Semarang, BanuaMinang.co.id – Komisi Yudisial (KY) Jawa Tengah mengimbau kepada Majelis Hakim, terutama yang bertugas di Pengadilan Negeri (PN) Batang, agar tidak melarang Wartawan menjalankan tugas jurnalistiknya, untuk melakukan liputan di sebuah persidangan, khususnya Sidang Terbuka.
Imbauan itu disampaikan oleh Ketua KY Jawa Tengah M Farchan, menanggapi larangan Majelis Hakim PN Batang kepada Wartawan, saat melakukan peliputan di Sidang Terbuka dalam perkara nomor 26/Pdt.G/2025/PNBtg, di ruang sidang Cakra PN Batang pada hari Rabu (18/6).
“Akan lebih Arif dan bijaksana jika majelis hakim memberikan izin kepada media dan pengunjung sidang juga tertib mengikuti persidangan, justru kalau media dilarang akan menimbulkan prasangka negatif kepada majelis hakim,” imbaunya.
Sebab menurut Farchan, Pers diletakkan sebagai pilar keempat demokrasi setelah eksekutif, legislatif dan yudikatif. Keberadaan pers memiliki posisi strategis, tidak hanya sebatas penyampaian informasi, melainkan menjadi alat kontrol sosial.
Pers juga dapat menjalankan fungsinya sebagai pengawas bagi pemegang kekuasaan untuk kepentingan publik. Dalam memberikan informasi kepada publik melalui berita, pers dituntut untuk menyajikan informasi yang berimbang, netral dan objektif sesuai kode etik jurnalistik.

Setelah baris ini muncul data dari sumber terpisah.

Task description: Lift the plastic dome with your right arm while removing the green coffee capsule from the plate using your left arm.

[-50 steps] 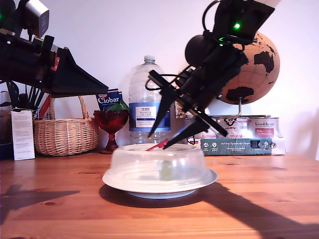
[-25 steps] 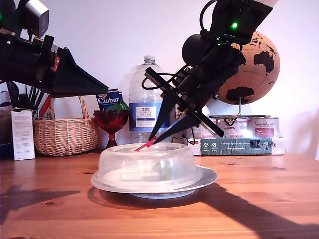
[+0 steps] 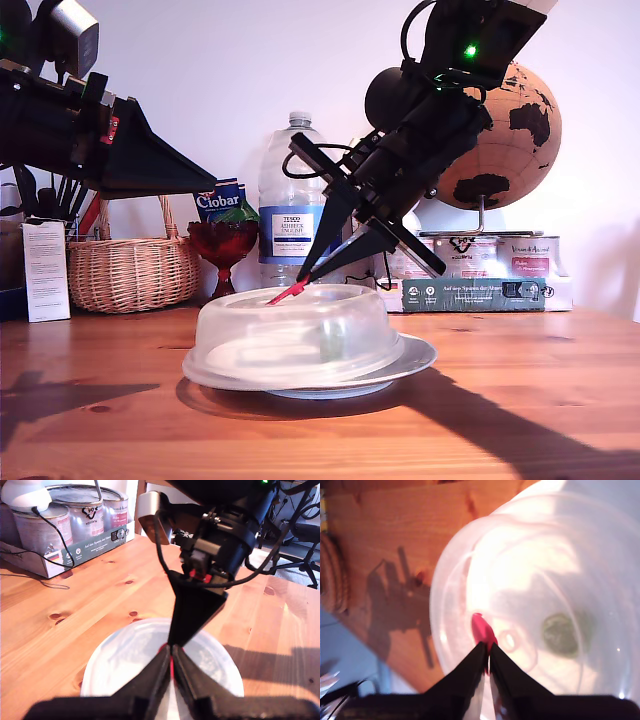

“Pada prinsipnya, seluruh perkara yang disidangkan dapat dilakukan pemantauan karena persidangan dimaksud terbuka untuk umum, kecuali untuk perkara tertentu seperti perkara kesusilaan, perceraian dan tindak pidana yang dilakukan oleh anak,” tegasnya.
Dinyatakan pula, bahwa KY mendukung upaya menjaga integritas persidangan, namun juga menekankan pentingnya keterbukaan informasi dan perizinan yang jelas terkait peliputan. Bahwa hakim memiliki kewenangan untuk menjaga ketertiban dan kelancaran persidangan, termasuk dalam hal mengatur peliputan media.
Peraturan Mahkamah Agung (Perma) Nomor 5 Tahun 2020 tentang Protokol Persidangan dan Keamanan dalam Lingkungan Pengadilan yang telah diterbitkan MA dan berlaku, bertujuan untuk menjaga tata tertib di lingkungan peradilan serta menjaga marwah lembaga peradilan dan para hakim.
Ketentuan Pasal 4 ayat (6) Perma Nomor 5 Tahun 2020 itu, bukan bertujuan untuk melarang para jurnalis mengambil foto serta merekam persidangan secara audio maupun visual.
“Bahwa tidak ada satu pun ketentuan, yang menyebutkan pelarangan pengambilan foto dan rekaman dalam persidangan yang terbuka untuk umum,” tegasnya.
Pasal 4 ayat (6) Perma Nomor 5 Tahun 2020 berbunyi, pengambilan foto, rekaman audio dan/atau rekaman audio visual harus seizin Hakim/Ketua Majelis Hakim yang bersangkutan yang dilakukan sebelum dimulainya Persidangan. Permintaan izin ke hakim/majelis hakim yang menyidangkan perkara, untuk menjaga ketertiban saat persidangan perkara berlangsung.
“Jika persidangan terganggu, maka ada banyak pihak yang dirugikan terutama para pencari keadilan,” pungkasnya.